## TASK REQUIREMENTS
Whatever appears in the listing, return all of it exactly.

__________

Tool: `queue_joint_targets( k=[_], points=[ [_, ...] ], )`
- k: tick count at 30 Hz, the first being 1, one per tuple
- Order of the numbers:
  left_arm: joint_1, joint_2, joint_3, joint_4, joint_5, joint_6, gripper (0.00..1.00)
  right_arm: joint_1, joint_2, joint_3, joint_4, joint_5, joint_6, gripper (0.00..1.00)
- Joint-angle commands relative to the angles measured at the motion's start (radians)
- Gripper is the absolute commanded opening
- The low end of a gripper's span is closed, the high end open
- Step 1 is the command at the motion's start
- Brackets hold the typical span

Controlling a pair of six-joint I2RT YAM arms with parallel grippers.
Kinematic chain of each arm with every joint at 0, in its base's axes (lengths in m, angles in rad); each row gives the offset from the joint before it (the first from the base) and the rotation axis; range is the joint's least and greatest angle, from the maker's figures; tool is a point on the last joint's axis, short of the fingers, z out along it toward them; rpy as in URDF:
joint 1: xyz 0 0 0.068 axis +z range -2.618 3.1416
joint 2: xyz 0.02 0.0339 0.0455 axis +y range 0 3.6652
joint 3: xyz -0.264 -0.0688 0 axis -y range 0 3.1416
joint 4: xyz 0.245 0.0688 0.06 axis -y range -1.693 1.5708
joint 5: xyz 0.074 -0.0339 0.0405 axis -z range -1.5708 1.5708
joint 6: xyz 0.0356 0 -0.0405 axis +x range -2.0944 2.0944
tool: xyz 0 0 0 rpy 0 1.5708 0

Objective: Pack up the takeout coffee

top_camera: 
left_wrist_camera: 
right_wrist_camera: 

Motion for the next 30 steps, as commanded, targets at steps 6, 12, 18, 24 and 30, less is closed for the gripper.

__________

## RESPONSE AREA
Tool: `queue_joint_targets( k=[_], points=[ [_, ...] ], )`
- k: tick count at 30 Hz, the first being 1, one per tuple
- Order of the numbers:
  left_arm: joint_1, joint_2, joint_3, joint_4, joint_5, joint_6, gripper (0.00..1.00)
  right_arm: joint_1, joint_2, joint_3, joint_4, joint_5, joint_6, gripper (0.00..1.00)
- Joint-angle commands relative to the angles measured at the motion's start (radians)
- Gripper is the absolute commanded opening
- The low end of a gripper's span is closed, the high end open
- Step 1 is the command at the motion's start
- Brackets hold the typical span

Controlling a pair of six-joint I2RT YAM arms with parallel grippers.
Kinematic chain of each arm with every joint at 0, in its base's axes (lengths in m, angles in rad); each row gives the offset from the joint before it (the first from the base) and the rotation axis; range is the joint's least and greatest angle, from the maker's figures; tool is a point on the last joint's axis, short of the fingers, z out along it toward them; rpy as in URDF:
joint 1: xyz 0 0 0.068 axis +z range -2.618 3.1416
joint 2: xyz 0.02 0.0339 0.0455 axis +y range 0 3.6652
joint 3: xyz -0.264 -0.0688 0 axis -y range 0 3.1416
joint 4: xyz 0.245 0.0688 0.06 axis -y range -1.693 1.5708
joint 5: xyz 0.074 -0.0339 0.0405 axis -z range -1.5708 1.5708
joint 6: xyz 0.0356 0 -0.0405 axis +x range -2.0944 2.0944
tool: xyz 0 0 0 rpy 0 1.5708 0

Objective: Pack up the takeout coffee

top_camera: 
left_wrist_camera: 
right_wrist_camera: 

Motion for the next 30 steps, as commanded, targets at steps 6, 12, 18, 24 and 30, less is closed for the gripper.

No additional output will be generated.